Cet été 2024, j'ai vécu pour la 1ère fois le décès de Woody, un chat de 12 ans dont j'avais la garde.

Cet été 2024, j'ai vécu pour la 1ère fois le décès de Woody, un chat de 12 ans dont j'avais la garde.

Aucun problème de santé, petit chat facile au caractère doux, tous les matins Woody venait derrière la porte m'accueillir. Le matin du 31 juillet, il n'est pas venu. Je l'ai appelé, cherché, suis allée dans ses cachettes, pas de Woody.

Et puis je l'ai découvert, allongé sur le flanc sous le lit, ne bougeant plus. Froid. J'ai tout de suite compris.

Immédiatement, j'ai contacté son vétérinaire, mais le cabinet étant fermé l'appel a basculé sur un service d'urgence.

Ils pouvaient se charger de venir chercher le corps de ce pauvre Woody, sans pouvoir me donner d'heure de passage. Or les visites étaient nombreuses ce jour là, je ne pouvais pas rester toute la journée sur place.

Que souhaitait la famille ? Déplacement, consultation, prise en charge, possibilité de garder les cendres de la crémation : 515€. Sans les conserver, 313€.

La seconde étape a été d'appeler la famille en vacances. J'ai essayé d'être professionnelle en faisant preuve de tact et de douceur. D'être informative et rassurante.

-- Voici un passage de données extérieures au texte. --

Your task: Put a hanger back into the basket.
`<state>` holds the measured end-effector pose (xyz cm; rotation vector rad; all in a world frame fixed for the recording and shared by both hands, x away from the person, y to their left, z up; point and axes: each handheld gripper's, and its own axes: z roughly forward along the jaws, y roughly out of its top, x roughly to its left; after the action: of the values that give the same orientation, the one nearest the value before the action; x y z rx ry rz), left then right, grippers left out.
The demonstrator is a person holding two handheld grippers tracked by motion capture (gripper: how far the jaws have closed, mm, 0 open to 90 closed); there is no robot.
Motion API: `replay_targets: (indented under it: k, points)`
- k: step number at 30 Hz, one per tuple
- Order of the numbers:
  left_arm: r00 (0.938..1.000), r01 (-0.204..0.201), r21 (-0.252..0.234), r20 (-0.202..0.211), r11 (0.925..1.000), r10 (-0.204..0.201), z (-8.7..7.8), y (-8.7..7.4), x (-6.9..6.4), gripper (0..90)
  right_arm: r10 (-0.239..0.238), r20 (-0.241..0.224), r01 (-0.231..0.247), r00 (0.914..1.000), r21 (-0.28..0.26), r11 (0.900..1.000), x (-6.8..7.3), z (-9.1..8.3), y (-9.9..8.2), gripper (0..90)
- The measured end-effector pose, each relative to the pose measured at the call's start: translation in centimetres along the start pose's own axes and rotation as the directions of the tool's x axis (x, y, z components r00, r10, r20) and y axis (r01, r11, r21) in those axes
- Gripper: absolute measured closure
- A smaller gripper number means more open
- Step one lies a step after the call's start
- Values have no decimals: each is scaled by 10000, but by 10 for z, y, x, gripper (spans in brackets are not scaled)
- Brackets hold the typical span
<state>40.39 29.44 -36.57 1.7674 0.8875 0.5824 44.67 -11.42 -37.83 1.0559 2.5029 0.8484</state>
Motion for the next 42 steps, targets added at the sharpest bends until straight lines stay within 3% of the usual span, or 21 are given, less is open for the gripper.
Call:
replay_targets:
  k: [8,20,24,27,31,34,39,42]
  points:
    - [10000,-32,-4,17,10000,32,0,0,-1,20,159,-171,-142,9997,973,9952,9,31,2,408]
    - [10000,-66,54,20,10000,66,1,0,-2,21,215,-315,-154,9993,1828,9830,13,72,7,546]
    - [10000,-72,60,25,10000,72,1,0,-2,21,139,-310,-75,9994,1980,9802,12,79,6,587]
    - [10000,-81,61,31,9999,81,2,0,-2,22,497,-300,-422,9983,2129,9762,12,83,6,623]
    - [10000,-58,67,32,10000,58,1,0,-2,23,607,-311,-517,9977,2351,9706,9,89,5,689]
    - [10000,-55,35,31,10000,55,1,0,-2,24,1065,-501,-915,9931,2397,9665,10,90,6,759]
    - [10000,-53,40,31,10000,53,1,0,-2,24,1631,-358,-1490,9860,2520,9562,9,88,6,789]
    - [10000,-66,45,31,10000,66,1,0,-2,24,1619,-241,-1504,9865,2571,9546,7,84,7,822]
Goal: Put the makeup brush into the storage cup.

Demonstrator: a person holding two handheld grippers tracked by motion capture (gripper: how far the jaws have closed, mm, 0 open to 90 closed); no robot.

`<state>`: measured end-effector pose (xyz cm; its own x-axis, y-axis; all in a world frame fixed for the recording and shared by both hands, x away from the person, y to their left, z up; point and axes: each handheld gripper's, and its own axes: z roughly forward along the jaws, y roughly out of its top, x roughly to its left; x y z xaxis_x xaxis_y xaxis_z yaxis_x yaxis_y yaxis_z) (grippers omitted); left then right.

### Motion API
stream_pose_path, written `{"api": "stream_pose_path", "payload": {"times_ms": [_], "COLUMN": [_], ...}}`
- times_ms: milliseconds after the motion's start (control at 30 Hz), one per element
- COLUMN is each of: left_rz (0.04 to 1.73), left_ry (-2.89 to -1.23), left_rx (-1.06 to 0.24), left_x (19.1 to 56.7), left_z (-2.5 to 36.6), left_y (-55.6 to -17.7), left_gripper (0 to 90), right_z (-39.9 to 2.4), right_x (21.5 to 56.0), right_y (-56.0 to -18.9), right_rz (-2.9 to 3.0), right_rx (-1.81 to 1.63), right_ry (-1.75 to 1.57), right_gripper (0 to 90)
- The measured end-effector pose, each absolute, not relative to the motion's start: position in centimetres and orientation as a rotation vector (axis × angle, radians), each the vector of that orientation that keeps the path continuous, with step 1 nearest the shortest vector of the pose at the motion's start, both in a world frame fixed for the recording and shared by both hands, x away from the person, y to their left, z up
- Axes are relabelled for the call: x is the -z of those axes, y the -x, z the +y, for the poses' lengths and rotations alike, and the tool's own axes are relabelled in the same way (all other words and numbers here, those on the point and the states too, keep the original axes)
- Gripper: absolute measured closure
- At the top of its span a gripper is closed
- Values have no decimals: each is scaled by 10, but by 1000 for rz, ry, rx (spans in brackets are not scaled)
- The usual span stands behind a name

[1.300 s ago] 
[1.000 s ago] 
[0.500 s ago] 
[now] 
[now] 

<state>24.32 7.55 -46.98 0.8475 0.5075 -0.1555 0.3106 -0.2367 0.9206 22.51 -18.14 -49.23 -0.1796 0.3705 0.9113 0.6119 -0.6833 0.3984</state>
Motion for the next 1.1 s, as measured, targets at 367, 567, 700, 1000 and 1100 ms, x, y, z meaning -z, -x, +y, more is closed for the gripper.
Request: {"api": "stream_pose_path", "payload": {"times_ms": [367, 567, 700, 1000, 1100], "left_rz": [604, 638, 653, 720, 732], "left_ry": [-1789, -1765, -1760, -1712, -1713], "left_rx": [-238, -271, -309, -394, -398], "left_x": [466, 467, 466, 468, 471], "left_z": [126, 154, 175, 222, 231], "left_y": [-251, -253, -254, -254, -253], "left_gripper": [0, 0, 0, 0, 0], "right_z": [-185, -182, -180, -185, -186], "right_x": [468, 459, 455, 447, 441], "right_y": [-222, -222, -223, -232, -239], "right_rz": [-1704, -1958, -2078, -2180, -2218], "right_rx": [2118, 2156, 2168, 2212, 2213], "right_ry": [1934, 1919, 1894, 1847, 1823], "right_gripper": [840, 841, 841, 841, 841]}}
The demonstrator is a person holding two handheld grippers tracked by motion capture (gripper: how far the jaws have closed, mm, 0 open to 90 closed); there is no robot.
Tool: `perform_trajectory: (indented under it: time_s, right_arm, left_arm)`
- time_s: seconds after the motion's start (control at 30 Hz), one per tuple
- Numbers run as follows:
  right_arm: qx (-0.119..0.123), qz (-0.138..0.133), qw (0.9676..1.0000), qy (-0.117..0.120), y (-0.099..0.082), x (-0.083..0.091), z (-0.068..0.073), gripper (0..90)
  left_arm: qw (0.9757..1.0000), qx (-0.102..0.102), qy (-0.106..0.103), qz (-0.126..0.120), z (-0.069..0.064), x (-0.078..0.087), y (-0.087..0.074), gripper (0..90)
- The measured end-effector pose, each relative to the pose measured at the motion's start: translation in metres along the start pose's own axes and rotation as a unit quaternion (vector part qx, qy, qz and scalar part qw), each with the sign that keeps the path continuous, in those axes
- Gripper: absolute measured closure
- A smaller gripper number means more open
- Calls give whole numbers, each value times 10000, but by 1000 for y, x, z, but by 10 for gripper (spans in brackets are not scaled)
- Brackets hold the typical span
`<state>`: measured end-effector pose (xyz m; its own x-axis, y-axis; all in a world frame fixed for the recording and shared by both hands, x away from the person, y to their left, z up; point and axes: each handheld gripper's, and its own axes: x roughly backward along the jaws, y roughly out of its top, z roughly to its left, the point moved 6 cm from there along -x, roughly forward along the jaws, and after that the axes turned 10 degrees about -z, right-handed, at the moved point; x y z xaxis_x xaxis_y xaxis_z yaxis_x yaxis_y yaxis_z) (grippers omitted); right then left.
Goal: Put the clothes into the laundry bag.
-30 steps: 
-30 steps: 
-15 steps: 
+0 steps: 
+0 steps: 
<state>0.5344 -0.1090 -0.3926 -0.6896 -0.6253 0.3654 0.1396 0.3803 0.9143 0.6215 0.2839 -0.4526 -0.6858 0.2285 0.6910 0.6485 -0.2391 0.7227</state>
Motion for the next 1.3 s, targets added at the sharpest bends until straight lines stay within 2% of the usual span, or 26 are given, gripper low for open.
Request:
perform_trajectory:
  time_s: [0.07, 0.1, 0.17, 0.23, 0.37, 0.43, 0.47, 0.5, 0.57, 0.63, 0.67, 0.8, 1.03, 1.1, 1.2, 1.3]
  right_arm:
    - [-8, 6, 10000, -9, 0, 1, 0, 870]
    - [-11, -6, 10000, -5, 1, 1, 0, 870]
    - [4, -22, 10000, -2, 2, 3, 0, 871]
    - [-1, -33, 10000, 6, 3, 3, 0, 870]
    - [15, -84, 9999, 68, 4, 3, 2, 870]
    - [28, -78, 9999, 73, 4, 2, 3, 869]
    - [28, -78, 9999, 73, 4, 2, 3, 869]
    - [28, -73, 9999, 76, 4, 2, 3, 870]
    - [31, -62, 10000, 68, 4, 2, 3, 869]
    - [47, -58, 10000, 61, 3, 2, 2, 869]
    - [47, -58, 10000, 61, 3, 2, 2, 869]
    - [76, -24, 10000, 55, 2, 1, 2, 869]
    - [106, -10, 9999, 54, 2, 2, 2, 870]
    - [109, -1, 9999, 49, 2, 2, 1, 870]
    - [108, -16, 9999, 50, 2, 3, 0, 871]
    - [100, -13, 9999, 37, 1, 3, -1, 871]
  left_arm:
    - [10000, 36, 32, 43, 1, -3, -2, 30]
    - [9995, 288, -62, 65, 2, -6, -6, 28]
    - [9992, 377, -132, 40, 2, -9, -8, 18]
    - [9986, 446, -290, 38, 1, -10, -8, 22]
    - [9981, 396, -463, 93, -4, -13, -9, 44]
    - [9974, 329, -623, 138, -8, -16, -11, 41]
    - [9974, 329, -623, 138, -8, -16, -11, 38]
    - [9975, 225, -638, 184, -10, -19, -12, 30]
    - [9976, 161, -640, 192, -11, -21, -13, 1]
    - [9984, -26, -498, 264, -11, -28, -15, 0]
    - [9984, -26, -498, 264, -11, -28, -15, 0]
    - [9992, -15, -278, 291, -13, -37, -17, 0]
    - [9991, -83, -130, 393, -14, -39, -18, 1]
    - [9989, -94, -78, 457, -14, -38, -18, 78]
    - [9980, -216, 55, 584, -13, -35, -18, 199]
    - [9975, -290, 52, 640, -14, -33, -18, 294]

J'étais autant en larmes qu'eux.

Les infos transmises, je les ai laissés réfléchir et ai appelé pendant ce temps d'autres cabinets vétérinaires. Aucun ne pouvait venir chercher le corps. Mais je pouvais venir le déposer. Une première clinique a ainsi estimé les frais à 145€ ;

Une seconde clinique du 12è, très empathique, m'a fait une formidable proposition : conserver le corps de Woody jusqu'au retour de la famille, prévu dans 4 jours. Pour cela, prévoir une somme de 10€ par jour. A ajouter au coût de l'incinération, 99€

Les conditions financières étant plus raisonnables, j'ai proposé à la famille d'amener moi-même Woody à la clinique et de l'y laisser. Elle a choisi cette solution, apaisée à l'idée de pouvoir le revoir une dernière fois.

A son retour, la famille est allée voir Woody à la clinique puis le soir nous nous sommes vus tous les 3. La jeune femme prof d'arts plastique m'a alors montrée la photo de l'empreinte prise de la patte de Woody. Nous avons pleuré ensemble.

De cette triste expérience, qu'en retenir ?

Que comme dans tous les domaines les prix varient considérablement, mais que dans le cas présent s'y ajoute la dimension bouleversante de la mort de son animal.

Que certains professionnels font leur travail, comme il faut, répondent aux questions. Et que d'autres sont empathiques, « se mettent à la place de ». Et je suis très reconnaissante à cette clinique du 12è (infos sur demande via le site) de m'avoir offert la possibilité d'apporter un peu de réconfort à cette famille en deuil.

Je n'oublie ni Woody, ni sa famille. Voilà un autre aspect de la vie de cat-sitter professionnelle.